* **ASSIGNMENT**
Take the data below and extract the lines from the one with "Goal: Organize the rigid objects" to the one with "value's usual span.", inclusive, exactly as written.

BEGIN DATASET ENTRIES

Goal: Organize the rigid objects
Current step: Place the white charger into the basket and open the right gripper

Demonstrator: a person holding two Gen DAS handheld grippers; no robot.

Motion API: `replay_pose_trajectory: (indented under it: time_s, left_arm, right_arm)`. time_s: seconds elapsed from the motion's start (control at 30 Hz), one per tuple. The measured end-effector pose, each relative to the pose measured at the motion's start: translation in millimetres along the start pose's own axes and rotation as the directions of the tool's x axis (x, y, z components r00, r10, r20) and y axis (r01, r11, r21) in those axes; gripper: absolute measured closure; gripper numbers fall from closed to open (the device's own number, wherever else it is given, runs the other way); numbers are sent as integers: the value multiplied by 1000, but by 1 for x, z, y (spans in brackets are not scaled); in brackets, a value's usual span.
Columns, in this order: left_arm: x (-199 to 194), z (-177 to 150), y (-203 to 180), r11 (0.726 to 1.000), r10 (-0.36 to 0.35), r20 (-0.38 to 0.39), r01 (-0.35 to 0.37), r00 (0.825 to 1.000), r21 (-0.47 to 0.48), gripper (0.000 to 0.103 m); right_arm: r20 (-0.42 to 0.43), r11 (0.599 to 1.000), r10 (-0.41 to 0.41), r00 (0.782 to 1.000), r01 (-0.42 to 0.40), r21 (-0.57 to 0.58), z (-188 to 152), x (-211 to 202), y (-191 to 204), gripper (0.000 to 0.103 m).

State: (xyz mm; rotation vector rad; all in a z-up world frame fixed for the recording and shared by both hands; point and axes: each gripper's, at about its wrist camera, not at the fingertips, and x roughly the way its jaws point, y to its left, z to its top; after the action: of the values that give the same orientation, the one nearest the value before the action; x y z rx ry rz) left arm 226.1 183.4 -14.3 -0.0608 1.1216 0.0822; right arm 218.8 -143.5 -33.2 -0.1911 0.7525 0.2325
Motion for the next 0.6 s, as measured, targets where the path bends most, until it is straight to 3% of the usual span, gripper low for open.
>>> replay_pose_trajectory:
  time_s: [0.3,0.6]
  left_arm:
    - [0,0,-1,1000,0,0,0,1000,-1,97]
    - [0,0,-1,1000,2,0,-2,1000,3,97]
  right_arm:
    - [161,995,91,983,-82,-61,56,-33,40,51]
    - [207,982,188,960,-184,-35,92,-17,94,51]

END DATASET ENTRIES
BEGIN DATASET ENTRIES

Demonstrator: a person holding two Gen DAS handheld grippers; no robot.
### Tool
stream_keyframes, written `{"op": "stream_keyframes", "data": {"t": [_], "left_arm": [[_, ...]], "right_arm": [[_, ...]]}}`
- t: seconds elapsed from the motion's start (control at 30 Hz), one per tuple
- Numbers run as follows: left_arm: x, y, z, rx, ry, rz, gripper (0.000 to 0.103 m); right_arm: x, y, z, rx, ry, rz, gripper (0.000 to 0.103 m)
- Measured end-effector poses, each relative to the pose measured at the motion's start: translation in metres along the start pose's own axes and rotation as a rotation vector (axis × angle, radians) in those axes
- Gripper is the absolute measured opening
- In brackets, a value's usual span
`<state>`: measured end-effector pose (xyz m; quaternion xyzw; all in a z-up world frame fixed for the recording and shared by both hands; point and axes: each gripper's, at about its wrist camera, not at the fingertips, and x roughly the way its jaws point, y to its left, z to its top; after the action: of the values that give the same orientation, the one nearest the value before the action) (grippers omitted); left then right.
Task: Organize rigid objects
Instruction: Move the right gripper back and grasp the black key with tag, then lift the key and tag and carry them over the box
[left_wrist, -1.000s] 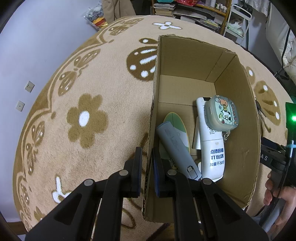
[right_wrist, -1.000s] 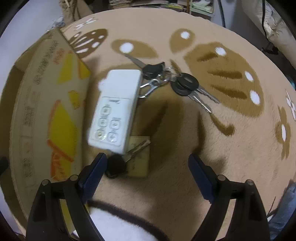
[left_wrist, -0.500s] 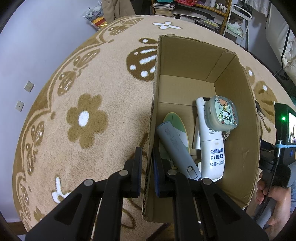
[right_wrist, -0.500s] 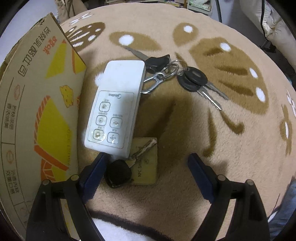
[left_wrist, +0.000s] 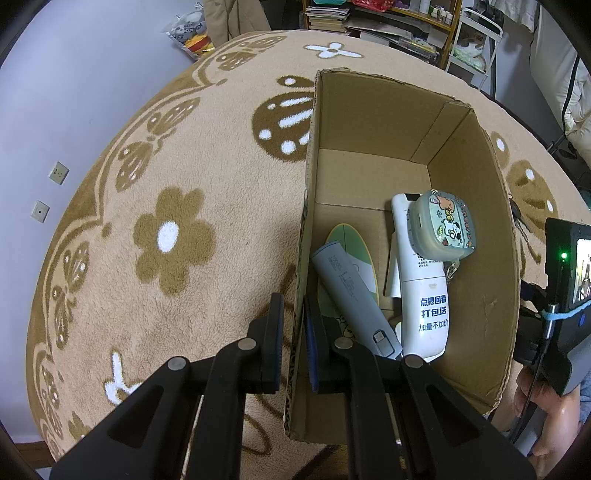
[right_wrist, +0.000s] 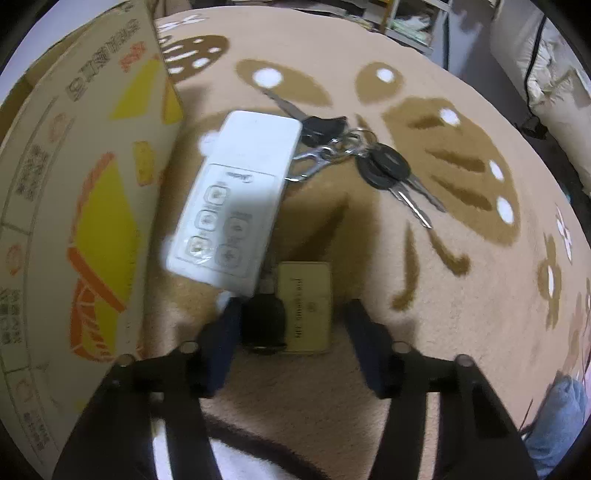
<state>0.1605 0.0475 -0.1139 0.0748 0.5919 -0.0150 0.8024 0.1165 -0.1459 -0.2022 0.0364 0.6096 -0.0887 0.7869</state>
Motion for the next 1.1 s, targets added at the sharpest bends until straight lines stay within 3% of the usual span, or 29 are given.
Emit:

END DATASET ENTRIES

* **SOLUTION FOR THIS PROBLEM**
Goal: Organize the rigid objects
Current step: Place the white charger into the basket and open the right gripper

Demonstrator: a person holding two Gen DAS handheld grippers; no robot.

Motion API: `replay_pose_trajectory: (indented under it: time_s, left_arm, right_arm)`. time_s: seconds elapsed from the motion's start (control at 30 Hz), one per tuple. The measured end-effector pose, each relative to the pose measured at the motion's start: translation in millimetres along the start pose's own axes and rotation as the directions of the tool's x axis (x, y, z components r00, r10, r20) and y axis (r01, r11, r21) in those axes; gripper: absolute measured closure; gripper numbers fall from closed to open (the device's own number, wherever else it is given, runs the other way); numbers are sent as integers: the value multiplied by 1000, but by 1 for x, z, y (spans in brackets are not scaled); in brackets, a value's usual span.

Now the exercise is finished.